Their advice: Leave it alone and call police.
“Our recommendation is that they get out of there,” said Sheriff Lyle Palmer of Page County, Iowa. “They could have booby traps and anything else. ... Please do not put yourself in harm's way.”
In recent weeks, Iowa Division of Narcotics Enforcement agents and local law enforcement officers have eradicated two large, outdoor marijuana operations in southern Iowa and one across the border in Missouri.
But there could be other undiscovered sites in wooded areas of south-central and southwest Iowa, on public lands and also on private property owned by people unaware of the illegal activity.
Recent marijuana operations found by authorities are:
» An abandoned 3,850-plant operation in a timbered area southeast of Bedford, Iowa, in Taylor County, eradicated by officials on Sept. 14
» A 571-plant operation in rural Decatur County, eradicated Sept. 25.
» A 1,124-plant operation in Worth County, Mo., which is just south of the Iowa border. It is believed to be connected to the Decatur County operation and was raided the same day.
The plants have ranged in size from 4 feet to 10 feet tall, said Kevin Winker, assistant director of the Iowa Division of Narcotics Enforcement.
What makes the operations unique, Winker said, is that people are actually staying on site, basically setting up camp to care for the crop.
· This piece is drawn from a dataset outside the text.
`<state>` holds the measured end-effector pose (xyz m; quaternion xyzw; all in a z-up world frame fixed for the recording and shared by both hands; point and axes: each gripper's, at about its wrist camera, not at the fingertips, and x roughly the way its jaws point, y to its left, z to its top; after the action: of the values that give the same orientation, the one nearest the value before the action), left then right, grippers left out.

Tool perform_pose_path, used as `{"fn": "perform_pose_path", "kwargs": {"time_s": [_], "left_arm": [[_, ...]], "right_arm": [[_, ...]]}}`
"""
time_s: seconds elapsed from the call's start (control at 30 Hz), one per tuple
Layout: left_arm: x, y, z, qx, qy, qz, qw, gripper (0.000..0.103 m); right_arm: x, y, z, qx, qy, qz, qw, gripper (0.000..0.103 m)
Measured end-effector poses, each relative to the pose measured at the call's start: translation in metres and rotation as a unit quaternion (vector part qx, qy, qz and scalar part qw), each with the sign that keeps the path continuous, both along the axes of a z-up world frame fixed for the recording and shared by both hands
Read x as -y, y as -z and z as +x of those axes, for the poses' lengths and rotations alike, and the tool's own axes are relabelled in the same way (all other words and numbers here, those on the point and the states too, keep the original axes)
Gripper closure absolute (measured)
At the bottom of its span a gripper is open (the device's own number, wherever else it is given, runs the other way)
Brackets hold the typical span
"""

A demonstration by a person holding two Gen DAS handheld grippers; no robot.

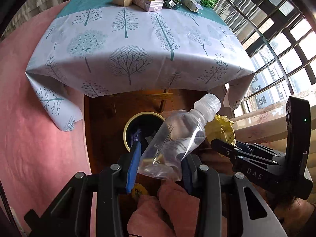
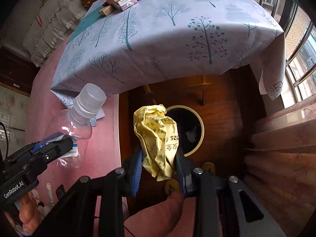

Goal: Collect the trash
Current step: 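Carry bottle and yellow wrapper over the bin and open both grippers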

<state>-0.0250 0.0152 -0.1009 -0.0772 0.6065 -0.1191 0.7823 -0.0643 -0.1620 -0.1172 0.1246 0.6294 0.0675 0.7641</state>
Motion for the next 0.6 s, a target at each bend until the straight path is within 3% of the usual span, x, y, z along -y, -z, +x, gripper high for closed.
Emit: {"fn": "perform_pose_path", "kwargs": {"time_s": [0.13,0.37,0.47,0.6], "left_arm": [[0.014,0.066,0.0,-0.022,-0.01,0.008,0.9997,0.066],[0.035,0.213,0.006,-0.073,-0.032,0.028,0.9965,0.066],[0.043,0.263,0.011,-0.085,-0.036,0.034,0.9952,0.066],[0.054,0.31,0.014,-0.084,-0.031,0.044,0.995,0.066]], "right_arm": [[0.005,0.065,-0.002,-0.029,0.012,0.012,0.999,0.072],[0.019,0.216,0.002,-0.083,0.06,0.032,0.994,0.072],[0.024,0.269,0.005,-0.096,0.069,0.032,0.992,0.071],[0.03,0.323,0.012,-0.104,0.083,0.033,0.99,0.068]]}}
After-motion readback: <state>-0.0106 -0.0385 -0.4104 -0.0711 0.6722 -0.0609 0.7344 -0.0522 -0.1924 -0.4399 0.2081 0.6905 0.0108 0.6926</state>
This summer's drought may be a factor.
“If you are able to control the amount of water the plant is getting, the amount of fertilizer, you are going to get a better product,” he said.
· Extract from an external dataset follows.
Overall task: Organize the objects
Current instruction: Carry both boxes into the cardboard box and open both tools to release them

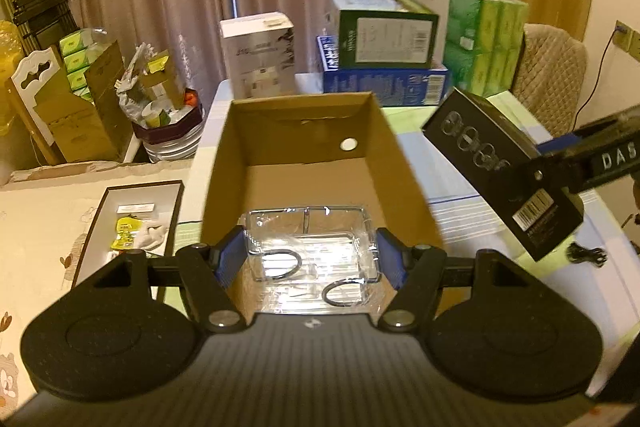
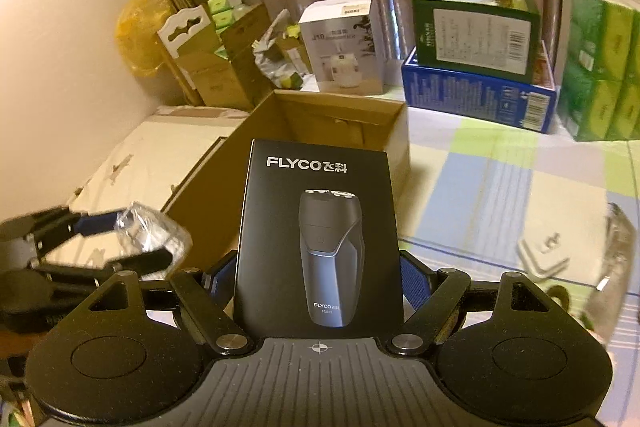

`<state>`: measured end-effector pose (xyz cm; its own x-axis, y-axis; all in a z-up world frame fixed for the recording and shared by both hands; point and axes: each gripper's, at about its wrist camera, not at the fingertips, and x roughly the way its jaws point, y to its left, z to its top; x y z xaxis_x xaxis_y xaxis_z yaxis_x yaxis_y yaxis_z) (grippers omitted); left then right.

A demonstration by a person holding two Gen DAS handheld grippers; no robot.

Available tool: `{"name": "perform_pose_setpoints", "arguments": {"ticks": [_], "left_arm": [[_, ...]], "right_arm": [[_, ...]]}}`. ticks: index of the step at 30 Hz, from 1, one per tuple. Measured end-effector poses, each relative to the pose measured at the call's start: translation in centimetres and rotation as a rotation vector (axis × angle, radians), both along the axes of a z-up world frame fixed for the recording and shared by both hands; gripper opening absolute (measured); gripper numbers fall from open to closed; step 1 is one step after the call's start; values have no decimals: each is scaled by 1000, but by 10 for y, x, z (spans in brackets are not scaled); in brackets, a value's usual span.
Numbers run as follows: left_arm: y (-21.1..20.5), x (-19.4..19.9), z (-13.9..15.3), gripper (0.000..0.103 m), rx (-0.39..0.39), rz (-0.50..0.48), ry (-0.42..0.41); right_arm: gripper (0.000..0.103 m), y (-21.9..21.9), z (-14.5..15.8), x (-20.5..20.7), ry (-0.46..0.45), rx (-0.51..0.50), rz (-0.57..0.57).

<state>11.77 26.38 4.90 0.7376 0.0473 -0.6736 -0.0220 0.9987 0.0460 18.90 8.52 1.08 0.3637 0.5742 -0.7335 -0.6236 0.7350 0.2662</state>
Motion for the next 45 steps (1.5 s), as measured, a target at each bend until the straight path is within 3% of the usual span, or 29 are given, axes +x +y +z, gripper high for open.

Four people have been arrested in connection with the Decatur and Worth County operations.
Court documents in the case tell the story.
The Iowa Division of Narcotics Enforcement began investigating outdoor growing operations in the region in June.
The Decatur County operation was discovered in a remote timbered area. In addition to the 571 live plants, state agents seized dried plants, a large amount of plastic tubing, containers of Miracle-Gro, pesticides, a solar battery charging system, cellular telephone charging cords, several black plastic trash bags and camouflage clothing.
In Worth County, Mo., agents found a larger and similarly-elaborate operation “approximately the size of a football field,” court documents state.
The four arrested in the case are residents of Mount Ayr, Iowa, in nearby Ringgold County, Winker said.
Other states in the Midwest have dealt with camped out marijuana growers in recent years, Winker said.
“It now appears that these people are moving into Iowa to conduct similar grow operations,” he said. “There could be other plots out there we are not aware of and they might not just be in southern Iowa.”
Nebraska State Patrol spokeswoman Deb Collins said the agency was unaware of any cases of someone camping on site to tend to an illicit crop, but in years past people have planted marijuana in remote areas, returning intermittently to tend to and harvest it.